With that in mind, we are going to create an XML document in which all of the data is in attributes and convert it to one in which all of the data is in elements.

Create an attributes-only XML document

Attached is an archive file named "xml_demo_files2.zip" containing three text files.

  1. The file named "StockMarketDataAsAttributes.xml" is an XML file containing all of its data as attributes.
  2. The file named "StockMarketDataAsElements.xml" is an XML file containing all of its data as elements.

  3. The file named "sp500hst.txt" is the source data originally used to generate the data in the previous two files.

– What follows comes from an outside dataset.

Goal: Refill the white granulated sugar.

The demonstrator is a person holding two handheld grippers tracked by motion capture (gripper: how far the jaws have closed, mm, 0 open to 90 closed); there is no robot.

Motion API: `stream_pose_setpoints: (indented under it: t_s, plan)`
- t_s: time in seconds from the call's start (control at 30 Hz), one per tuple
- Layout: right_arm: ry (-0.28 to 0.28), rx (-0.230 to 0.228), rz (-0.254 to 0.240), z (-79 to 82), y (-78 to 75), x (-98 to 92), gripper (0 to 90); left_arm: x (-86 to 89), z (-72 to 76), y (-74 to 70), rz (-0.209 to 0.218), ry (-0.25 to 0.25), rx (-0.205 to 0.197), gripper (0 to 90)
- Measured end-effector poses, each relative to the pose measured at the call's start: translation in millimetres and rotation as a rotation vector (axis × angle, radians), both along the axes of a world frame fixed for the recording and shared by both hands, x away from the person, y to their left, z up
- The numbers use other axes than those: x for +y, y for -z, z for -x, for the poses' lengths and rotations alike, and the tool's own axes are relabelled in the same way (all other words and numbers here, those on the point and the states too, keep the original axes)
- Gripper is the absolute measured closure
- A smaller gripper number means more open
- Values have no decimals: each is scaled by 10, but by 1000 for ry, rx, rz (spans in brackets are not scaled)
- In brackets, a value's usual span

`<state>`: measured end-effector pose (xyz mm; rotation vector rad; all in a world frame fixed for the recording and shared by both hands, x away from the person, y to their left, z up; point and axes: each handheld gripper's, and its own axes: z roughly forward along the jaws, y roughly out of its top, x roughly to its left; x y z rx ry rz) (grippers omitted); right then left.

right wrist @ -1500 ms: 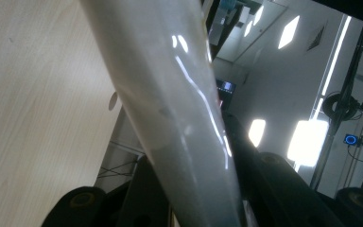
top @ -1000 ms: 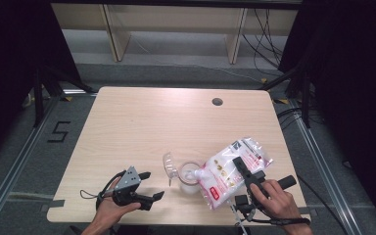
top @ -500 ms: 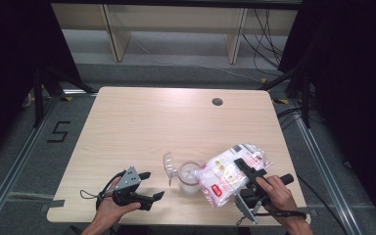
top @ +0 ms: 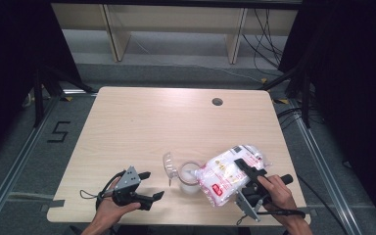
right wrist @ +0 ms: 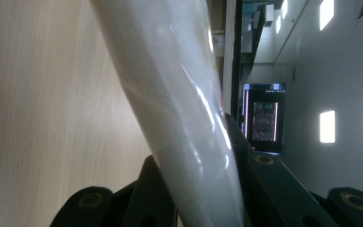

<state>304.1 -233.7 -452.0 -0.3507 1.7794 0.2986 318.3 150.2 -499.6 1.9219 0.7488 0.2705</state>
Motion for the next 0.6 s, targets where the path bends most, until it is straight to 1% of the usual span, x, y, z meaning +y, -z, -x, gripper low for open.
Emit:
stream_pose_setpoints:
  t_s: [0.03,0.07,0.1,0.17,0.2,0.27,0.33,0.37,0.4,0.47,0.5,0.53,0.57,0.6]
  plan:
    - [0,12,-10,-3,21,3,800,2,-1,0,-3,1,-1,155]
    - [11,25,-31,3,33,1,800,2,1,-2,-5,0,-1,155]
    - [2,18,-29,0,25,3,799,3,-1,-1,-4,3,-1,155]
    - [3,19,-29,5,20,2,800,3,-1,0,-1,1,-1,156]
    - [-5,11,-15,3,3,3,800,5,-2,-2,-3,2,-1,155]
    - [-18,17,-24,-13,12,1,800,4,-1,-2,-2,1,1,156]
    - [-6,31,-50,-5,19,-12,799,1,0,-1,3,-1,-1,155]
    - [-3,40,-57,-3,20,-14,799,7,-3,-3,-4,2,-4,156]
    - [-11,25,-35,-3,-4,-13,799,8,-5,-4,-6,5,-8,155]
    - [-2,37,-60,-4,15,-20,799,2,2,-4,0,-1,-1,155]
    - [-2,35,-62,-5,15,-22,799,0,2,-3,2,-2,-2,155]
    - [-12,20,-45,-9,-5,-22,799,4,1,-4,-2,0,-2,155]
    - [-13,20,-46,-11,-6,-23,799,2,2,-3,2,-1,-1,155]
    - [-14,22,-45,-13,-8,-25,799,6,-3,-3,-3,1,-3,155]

Extract these three files into a folder named "C:\xml\" or some other convenient location.

The following SQL script creates a table named "sp500hst," inserts data from the "sp500hst.txt" file into the table, then executes a "FOR XML AUTO, ROOT()" SQL statement against the table to generate an XML stream with all its data in the form of attributes.

/*
     Change 'C:\xml\' to the folder containing the 'sp500hst.txt' demo file.
     If you get a 'file not found' error, it probably means your are referencing
     a database on a remote server. To run the script you need to copy the file
     to a shared folder on the remote server and reference it with the fully-
     qualified UNC path, ie. '\\ComputerName\SharedFolder\sp500hst.txt.'
*/BEGIN TRY
    DROP TABLE [dbo].[sp500hst]
END TRY
BEGIN CATCH
END CATCH
GO
CREATE TABLE [dbo].[sp500hst] (
    [Date] [VARCHAR](10) NULL,
    [Ticker] [VARCHAR](10) NULL,
    [Open] [VARCHAR](10) NULL,
    [High] [VARCHAR](10) NULL,
    [Low] [VARCHAR](10) NULL,
    [Close] [VARCHAR](10) NULL,
    [Volume] [VARCHAR](10) NULL
) ON [PRIMARY]
GO
BULK INSERT [dbo].[sp500hst] FROM 'C:\xml\sp500hst.txt' WITH (FIELDTERMINATOR = ',')
GO
SELECT DISTINCT * FROM [dbo].[sp500hst] AS StockData WHERE [Date] = '20090821' ORDER BY [Ticker]
FOR XML AUTO,ROOT('StockMarketData')
GO

The FROM [dbo].[sp500hst] AS StockData clause results in each parent element having the name 'StockData.'

The ROOT('StockMarketData') clause results in the root element having the name 'StockMarketData.'

Execute the SQL script from SQL Server Management Studio as shown below.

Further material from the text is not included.